Morphine-6-glucuronide
- Names: Other names M6G

Identifiers
- CAS Number: 20290-10-2;
- 3D model (JSmol): Interactive image;
- ChEMBL: ChEMBL1330;
- ChemSpider: 4514548;
- ECHA InfoCard: 100.161.871
- MeSH: Morphine-6-glucuronide
- PubChem CID: 5360621;
- UNII: 64Y9KYM60R;
- CompTox Dashboard (EPA): DTXSID40174158 ;

Properties
- Chemical formula: C_{23}H_{27}NO_{9}
- Molar mass: 461.46 g/mol

= Morphine-6-glucuronide =

Morphine-6-glucuronide (M6G) is a major active metabolite of morphine. M6G is formed from morphine by the enzyme UGT2B7. It has analgesic effects roughly half that of morphine. M6G can accumulate to toxic levels in kidney failure.

==History of discovery==
This analgesic activity of M6G (in animals) was first noted by Yoshimura.
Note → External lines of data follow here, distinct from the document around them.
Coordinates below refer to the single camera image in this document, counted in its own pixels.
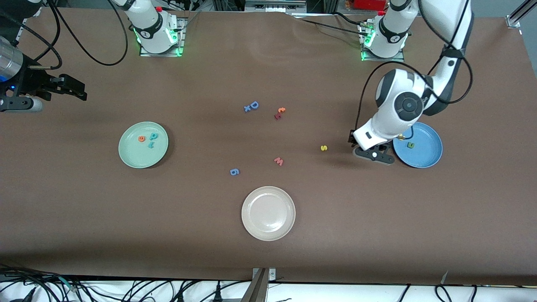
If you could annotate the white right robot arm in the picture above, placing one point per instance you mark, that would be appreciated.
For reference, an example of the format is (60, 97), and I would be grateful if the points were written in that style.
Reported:
(151, 29)

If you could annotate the blue foam letter D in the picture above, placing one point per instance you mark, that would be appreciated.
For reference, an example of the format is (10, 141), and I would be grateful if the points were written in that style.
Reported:
(251, 105)

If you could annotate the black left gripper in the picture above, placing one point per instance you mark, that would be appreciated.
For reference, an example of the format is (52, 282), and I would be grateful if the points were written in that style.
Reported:
(352, 140)

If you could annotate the grey tape piece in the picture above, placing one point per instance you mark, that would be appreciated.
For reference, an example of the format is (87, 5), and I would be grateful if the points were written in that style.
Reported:
(444, 277)

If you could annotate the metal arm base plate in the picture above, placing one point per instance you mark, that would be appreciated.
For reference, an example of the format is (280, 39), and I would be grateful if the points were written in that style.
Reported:
(142, 54)
(398, 59)

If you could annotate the blue plate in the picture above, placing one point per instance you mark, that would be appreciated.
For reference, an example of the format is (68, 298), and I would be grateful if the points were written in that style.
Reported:
(423, 153)

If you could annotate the aluminium frame profile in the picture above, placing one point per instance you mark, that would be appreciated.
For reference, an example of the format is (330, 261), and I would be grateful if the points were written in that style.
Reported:
(518, 16)

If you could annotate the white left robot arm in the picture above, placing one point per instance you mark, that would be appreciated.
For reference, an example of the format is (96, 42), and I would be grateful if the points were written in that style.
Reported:
(402, 105)

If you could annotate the pink foam letter w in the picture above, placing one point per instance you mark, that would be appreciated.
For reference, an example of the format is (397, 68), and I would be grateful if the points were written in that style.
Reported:
(278, 161)

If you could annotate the pale green plate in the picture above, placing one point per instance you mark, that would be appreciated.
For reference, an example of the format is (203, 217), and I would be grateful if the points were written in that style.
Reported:
(134, 157)

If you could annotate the brown table cover sheet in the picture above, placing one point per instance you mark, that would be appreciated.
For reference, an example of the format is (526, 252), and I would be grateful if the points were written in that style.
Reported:
(84, 209)

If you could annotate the beige plate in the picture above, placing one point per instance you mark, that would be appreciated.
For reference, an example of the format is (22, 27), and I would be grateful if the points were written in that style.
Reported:
(268, 214)

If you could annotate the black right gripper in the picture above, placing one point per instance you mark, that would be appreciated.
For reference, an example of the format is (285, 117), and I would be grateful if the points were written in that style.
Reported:
(32, 79)

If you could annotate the grey equipment box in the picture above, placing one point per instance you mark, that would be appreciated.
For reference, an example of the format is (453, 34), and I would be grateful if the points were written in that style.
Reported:
(277, 5)

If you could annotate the blue foam letter g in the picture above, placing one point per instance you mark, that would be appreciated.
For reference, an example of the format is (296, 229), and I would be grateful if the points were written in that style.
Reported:
(232, 172)

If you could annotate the red background object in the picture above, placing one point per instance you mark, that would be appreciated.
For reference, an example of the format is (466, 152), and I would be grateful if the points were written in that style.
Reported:
(369, 4)

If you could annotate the metal table bracket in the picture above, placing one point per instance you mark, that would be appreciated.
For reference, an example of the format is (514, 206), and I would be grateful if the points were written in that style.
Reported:
(260, 289)

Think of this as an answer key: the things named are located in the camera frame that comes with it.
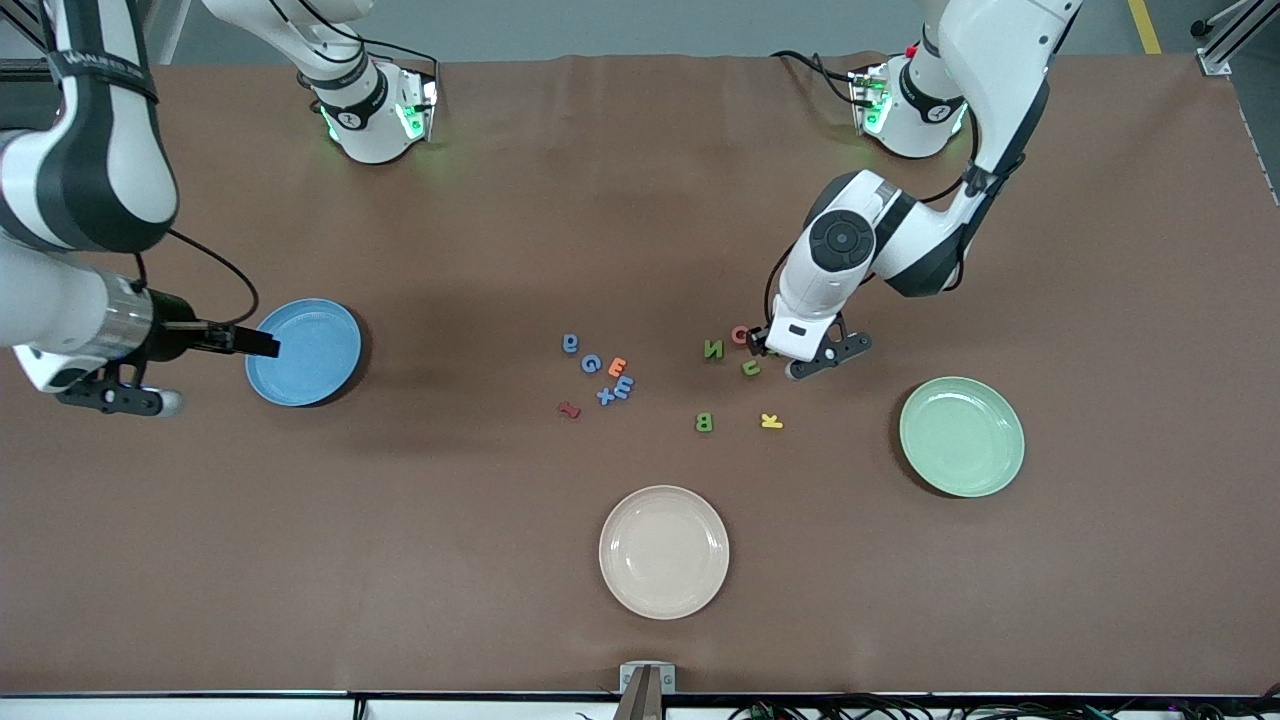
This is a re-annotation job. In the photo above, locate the blue plate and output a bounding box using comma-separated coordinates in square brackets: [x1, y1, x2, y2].
[245, 298, 363, 408]

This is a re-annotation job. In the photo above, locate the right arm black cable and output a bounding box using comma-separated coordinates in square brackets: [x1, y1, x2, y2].
[130, 228, 261, 331]

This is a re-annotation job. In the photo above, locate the beige plate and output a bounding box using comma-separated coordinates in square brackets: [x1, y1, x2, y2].
[598, 485, 731, 621]

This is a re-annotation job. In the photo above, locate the aluminium frame profile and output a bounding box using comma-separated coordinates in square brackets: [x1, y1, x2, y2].
[1190, 0, 1280, 77]
[0, 0, 61, 85]

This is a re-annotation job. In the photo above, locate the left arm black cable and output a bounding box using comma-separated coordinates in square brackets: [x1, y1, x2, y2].
[763, 245, 801, 331]

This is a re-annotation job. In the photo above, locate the white table frame rail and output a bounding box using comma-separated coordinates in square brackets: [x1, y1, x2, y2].
[0, 692, 1280, 720]

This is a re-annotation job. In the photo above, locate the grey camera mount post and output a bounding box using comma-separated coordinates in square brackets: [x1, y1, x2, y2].
[612, 662, 677, 720]

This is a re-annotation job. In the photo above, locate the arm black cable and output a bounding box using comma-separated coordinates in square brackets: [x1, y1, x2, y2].
[763, 245, 801, 331]
[130, 228, 261, 331]

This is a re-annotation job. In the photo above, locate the black base cable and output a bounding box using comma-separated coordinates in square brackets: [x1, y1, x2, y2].
[300, 30, 443, 111]
[770, 48, 863, 106]

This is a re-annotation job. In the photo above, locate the green plate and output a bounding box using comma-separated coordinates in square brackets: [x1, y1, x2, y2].
[898, 376, 1026, 499]

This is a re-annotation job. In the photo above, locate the brown table cover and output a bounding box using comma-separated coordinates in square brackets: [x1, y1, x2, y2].
[0, 52, 1280, 696]

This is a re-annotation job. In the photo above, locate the silver base connector box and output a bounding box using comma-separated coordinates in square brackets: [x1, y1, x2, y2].
[398, 68, 441, 143]
[848, 68, 891, 136]

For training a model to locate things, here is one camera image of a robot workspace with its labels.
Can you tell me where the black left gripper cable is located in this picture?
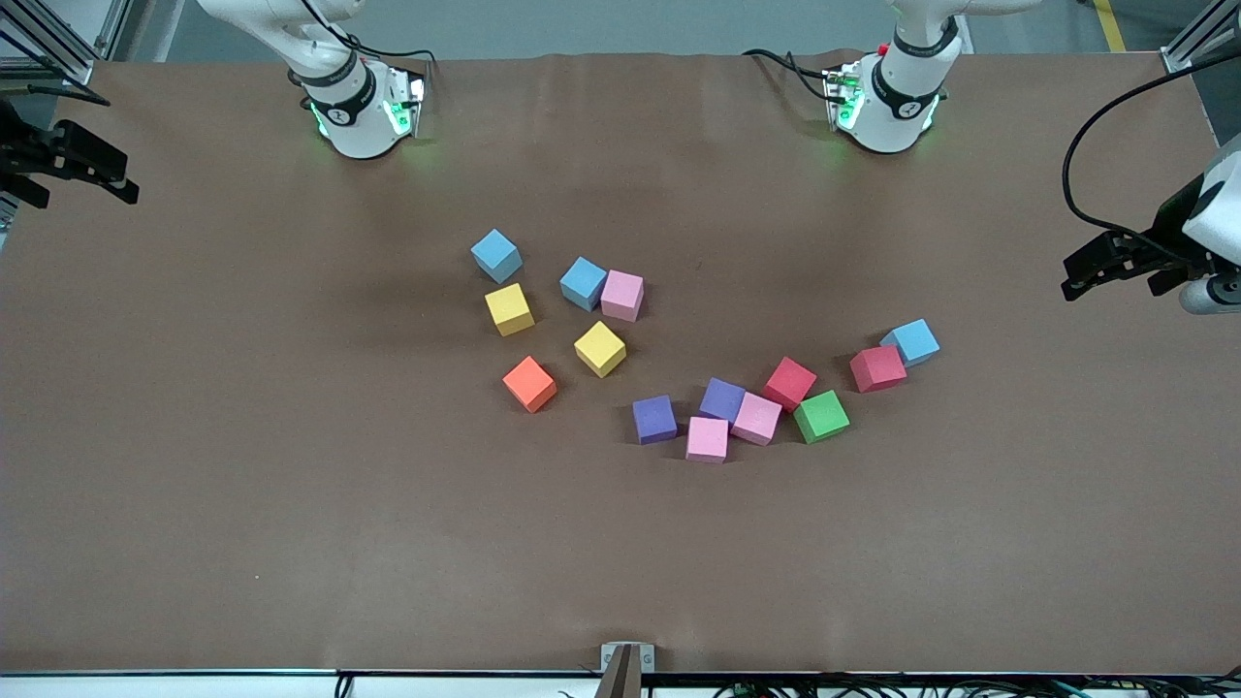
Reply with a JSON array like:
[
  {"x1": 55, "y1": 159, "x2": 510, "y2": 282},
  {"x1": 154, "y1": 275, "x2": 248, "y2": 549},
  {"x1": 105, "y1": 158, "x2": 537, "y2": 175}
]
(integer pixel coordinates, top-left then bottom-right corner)
[{"x1": 1062, "y1": 53, "x2": 1241, "y2": 268}]

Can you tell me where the aluminium frame post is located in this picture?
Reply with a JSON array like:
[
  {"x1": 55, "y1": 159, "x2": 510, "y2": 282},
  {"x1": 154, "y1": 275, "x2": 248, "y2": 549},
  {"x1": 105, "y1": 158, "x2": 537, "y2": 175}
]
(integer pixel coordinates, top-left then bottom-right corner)
[
  {"x1": 1161, "y1": 0, "x2": 1241, "y2": 75},
  {"x1": 0, "y1": 0, "x2": 137, "y2": 86}
]

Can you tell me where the black arm base cable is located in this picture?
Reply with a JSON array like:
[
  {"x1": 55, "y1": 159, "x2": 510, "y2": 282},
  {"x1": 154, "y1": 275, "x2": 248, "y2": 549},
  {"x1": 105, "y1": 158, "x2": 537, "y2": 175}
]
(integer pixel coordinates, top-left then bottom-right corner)
[
  {"x1": 301, "y1": 0, "x2": 437, "y2": 65},
  {"x1": 742, "y1": 48, "x2": 843, "y2": 103}
]

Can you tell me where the metal base connector box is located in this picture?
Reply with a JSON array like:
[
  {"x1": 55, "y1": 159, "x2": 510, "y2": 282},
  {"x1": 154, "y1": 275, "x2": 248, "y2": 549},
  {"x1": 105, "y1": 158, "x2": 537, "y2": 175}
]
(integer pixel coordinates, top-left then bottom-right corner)
[
  {"x1": 386, "y1": 63, "x2": 428, "y2": 139},
  {"x1": 824, "y1": 60, "x2": 866, "y2": 132}
]

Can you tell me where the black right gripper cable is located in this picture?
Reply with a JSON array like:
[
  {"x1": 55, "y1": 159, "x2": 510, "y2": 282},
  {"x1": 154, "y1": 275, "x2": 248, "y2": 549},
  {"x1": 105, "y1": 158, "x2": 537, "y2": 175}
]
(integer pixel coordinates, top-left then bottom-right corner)
[{"x1": 0, "y1": 29, "x2": 110, "y2": 106}]

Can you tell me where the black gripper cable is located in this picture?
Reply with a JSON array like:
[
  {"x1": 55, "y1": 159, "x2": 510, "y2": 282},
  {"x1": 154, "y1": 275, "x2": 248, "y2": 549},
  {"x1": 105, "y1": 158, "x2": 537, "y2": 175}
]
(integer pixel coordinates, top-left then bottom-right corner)
[
  {"x1": 0, "y1": 29, "x2": 110, "y2": 106},
  {"x1": 1062, "y1": 53, "x2": 1241, "y2": 268}
]

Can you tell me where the purple foam cube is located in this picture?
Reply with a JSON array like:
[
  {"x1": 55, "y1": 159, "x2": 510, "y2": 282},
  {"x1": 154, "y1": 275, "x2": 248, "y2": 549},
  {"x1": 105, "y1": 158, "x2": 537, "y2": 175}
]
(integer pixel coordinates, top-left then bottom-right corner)
[
  {"x1": 632, "y1": 395, "x2": 679, "y2": 446},
  {"x1": 699, "y1": 377, "x2": 748, "y2": 425}
]

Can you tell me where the yellow foam cube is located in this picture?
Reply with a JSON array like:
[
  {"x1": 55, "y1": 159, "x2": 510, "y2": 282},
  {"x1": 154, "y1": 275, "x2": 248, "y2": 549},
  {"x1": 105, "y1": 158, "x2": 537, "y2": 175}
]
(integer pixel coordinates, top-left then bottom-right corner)
[
  {"x1": 574, "y1": 321, "x2": 627, "y2": 379},
  {"x1": 485, "y1": 283, "x2": 536, "y2": 337}
]

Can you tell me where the blue foam cube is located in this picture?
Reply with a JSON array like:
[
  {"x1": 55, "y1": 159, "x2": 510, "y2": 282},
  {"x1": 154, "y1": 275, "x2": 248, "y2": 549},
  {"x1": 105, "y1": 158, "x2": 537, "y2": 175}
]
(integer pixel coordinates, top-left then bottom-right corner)
[
  {"x1": 559, "y1": 257, "x2": 609, "y2": 312},
  {"x1": 471, "y1": 229, "x2": 524, "y2": 285},
  {"x1": 880, "y1": 319, "x2": 940, "y2": 367}
]

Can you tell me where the green foam cube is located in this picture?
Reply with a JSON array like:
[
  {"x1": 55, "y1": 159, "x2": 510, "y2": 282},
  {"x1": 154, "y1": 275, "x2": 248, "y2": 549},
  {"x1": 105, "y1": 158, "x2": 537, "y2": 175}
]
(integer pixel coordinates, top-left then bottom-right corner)
[{"x1": 794, "y1": 390, "x2": 851, "y2": 445}]

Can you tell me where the red foam cube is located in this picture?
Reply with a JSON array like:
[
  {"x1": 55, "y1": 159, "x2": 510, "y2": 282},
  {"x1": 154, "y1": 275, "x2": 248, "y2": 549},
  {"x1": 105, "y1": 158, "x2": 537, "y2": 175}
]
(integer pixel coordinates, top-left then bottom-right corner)
[
  {"x1": 850, "y1": 345, "x2": 908, "y2": 395},
  {"x1": 762, "y1": 357, "x2": 818, "y2": 413}
]

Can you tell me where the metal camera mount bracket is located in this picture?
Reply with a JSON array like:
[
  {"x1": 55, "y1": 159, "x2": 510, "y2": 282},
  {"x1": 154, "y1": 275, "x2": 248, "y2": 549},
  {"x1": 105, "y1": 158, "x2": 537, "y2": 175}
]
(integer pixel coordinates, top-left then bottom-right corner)
[{"x1": 596, "y1": 643, "x2": 655, "y2": 698}]

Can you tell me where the pink foam cube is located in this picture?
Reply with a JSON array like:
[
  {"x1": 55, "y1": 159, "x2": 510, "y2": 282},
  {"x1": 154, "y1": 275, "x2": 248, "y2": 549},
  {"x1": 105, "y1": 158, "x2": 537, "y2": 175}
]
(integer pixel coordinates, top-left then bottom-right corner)
[
  {"x1": 731, "y1": 392, "x2": 783, "y2": 447},
  {"x1": 600, "y1": 270, "x2": 646, "y2": 323},
  {"x1": 685, "y1": 417, "x2": 730, "y2": 464}
]

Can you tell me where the orange foam cube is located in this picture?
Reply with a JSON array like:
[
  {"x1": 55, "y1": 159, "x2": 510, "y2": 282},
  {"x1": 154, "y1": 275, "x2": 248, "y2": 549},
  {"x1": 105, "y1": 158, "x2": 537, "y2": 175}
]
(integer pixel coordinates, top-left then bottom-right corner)
[{"x1": 502, "y1": 356, "x2": 558, "y2": 414}]

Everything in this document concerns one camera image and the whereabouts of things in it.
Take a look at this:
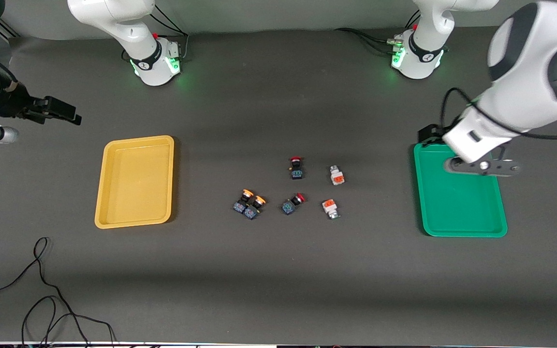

Subsequent work at St Bartholomew's Hospital, London in the 1980s, using a sensitive and specific high-performance liquid chromatography assay, accurately defined for the first time the metabolism of morphine, and the abundance of this metabolite (along with morphine-3-glucuronide, considered an inactive metabolite).

It was postulated that kidney impairment would result in accumulation of the kidney-excreted active agent M6G, leading to potentially fatal toxicity such as respiratory depression. The frequent use of morphine in critically ill patients, and the common occurrence of kidney failure in this group implied that M6G accumulation could be a common, but previously unanticipated problem. The first studies demonstrated massive levels of M6G in 3 patients with kidney failure, which resolved as kidney function returned. Accumulation of M3G and M6G also decreased with return of kidney function after kidney transplantation.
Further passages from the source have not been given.